Hier dimanche, j’ai dîné chez ma propriétaire, ousque j’ai joué aux petits jeux innocents ; ils ont été, je t’assure, très-innocents, attendu la stupidité bétifiante de presque tous les membres de l’honorable compagnie. Les amours vont bien : Zaïre commence à écrire lisiblement ; mais jamais je ne ferai rien d’elle pour la littérature.

L’infâme petit père n’est pas encore venu ! La chaise a encore été placée pour rien ! n’est-ce pas abominable ? Mais je lui pardonne, je ne suis pas chrétien pour des prunes.

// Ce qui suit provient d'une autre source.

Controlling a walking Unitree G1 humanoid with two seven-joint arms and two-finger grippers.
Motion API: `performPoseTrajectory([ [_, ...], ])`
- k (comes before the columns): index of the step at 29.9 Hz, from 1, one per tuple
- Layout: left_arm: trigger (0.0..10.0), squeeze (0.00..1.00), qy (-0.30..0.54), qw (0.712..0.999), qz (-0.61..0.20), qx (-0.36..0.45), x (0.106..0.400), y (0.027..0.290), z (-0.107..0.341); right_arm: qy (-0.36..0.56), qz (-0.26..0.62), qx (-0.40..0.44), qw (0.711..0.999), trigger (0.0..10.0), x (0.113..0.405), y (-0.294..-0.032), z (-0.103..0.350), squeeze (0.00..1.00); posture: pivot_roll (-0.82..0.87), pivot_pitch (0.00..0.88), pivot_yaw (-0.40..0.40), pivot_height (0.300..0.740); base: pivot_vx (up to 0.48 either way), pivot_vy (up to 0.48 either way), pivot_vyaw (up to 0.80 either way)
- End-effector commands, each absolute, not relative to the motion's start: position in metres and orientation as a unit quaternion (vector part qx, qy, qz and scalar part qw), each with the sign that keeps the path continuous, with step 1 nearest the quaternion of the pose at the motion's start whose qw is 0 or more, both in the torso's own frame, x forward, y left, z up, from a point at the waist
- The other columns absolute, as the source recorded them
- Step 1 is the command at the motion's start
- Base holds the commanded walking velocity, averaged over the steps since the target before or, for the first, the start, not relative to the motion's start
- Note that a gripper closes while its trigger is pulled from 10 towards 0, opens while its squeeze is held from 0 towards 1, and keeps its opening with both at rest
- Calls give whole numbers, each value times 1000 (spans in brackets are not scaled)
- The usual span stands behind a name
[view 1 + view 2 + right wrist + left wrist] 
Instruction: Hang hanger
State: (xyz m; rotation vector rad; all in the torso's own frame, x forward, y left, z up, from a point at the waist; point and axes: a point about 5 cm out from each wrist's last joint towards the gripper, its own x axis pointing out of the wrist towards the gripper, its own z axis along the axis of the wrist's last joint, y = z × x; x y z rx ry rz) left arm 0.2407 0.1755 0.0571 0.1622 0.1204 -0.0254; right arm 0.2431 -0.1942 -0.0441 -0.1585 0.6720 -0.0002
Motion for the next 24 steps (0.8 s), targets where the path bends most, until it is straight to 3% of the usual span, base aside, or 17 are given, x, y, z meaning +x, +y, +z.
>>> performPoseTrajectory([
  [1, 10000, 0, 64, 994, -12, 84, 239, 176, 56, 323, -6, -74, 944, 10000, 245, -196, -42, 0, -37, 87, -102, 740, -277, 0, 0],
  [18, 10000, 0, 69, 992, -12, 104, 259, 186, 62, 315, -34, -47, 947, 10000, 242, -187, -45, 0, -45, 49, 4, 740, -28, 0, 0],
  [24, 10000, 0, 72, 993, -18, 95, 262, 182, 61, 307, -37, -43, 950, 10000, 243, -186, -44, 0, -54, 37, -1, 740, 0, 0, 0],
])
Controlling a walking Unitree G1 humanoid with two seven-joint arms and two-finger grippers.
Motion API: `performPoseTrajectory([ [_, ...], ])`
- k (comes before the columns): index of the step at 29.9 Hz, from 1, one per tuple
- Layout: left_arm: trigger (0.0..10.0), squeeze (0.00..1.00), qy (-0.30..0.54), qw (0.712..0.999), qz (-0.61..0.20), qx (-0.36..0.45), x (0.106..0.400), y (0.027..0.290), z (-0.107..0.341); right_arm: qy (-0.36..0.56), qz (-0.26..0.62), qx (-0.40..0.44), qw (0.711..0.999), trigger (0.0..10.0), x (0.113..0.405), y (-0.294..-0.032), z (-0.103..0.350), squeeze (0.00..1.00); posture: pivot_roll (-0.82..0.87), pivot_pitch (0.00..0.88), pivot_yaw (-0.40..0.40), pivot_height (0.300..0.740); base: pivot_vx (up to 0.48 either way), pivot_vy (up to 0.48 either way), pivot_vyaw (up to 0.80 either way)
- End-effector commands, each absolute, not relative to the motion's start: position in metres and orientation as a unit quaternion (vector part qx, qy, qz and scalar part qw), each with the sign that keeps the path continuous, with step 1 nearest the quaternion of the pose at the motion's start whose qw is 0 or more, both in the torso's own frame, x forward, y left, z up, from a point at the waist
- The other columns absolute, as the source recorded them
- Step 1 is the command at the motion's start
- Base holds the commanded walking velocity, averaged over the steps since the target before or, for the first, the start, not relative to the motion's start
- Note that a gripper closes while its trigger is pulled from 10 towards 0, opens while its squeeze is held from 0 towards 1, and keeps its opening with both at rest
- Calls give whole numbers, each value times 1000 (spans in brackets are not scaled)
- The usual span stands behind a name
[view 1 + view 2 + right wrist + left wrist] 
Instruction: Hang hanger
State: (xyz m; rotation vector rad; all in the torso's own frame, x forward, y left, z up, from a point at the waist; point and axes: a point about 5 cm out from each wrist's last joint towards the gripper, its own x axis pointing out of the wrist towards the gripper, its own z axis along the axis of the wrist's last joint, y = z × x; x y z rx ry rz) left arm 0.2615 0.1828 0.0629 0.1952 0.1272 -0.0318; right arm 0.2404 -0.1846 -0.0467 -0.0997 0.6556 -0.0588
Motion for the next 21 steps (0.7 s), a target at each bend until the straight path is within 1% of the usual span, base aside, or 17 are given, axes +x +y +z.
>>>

Travailles-tu toujours ton piano ? Vous saurez, mademoiselle, qu’on économise pour en avoir un ici. Quand, mère et toi, vous viendrez me voir, vous le trouverez installé. J’ai pris mes mesures ; en reculant les murs, il tiendra, et, si ma propriétaire ne veut pas entendre à cette petite dépense, je l’ajouterai à l’acquisition du piano, et le Songe de Rousseau[1] retentira dans ma mansarde, où le besoin de songes se fait généralement sentir.

Laure ! ô ma chère Laure que j’aime ! Comment se fait-il que l’on ne puisse pas décrocher le Tacite de papa ? Songe que je m’en remets à toi qui es fine comme l’ambre, pour l’escofier au profit de ton frère ; car encore si on s’en servait ! mais c’est comme un diamant dans une châsse : vous ne faites que le voir. Il me le faut absolument. Mon père n’en a pas besoin, maintenant qu’il est dans la Chine ou dans la Bible. Rien ne doit être plus facile que de trouver

  1. Morceau de Cramer, fort en vogue alors.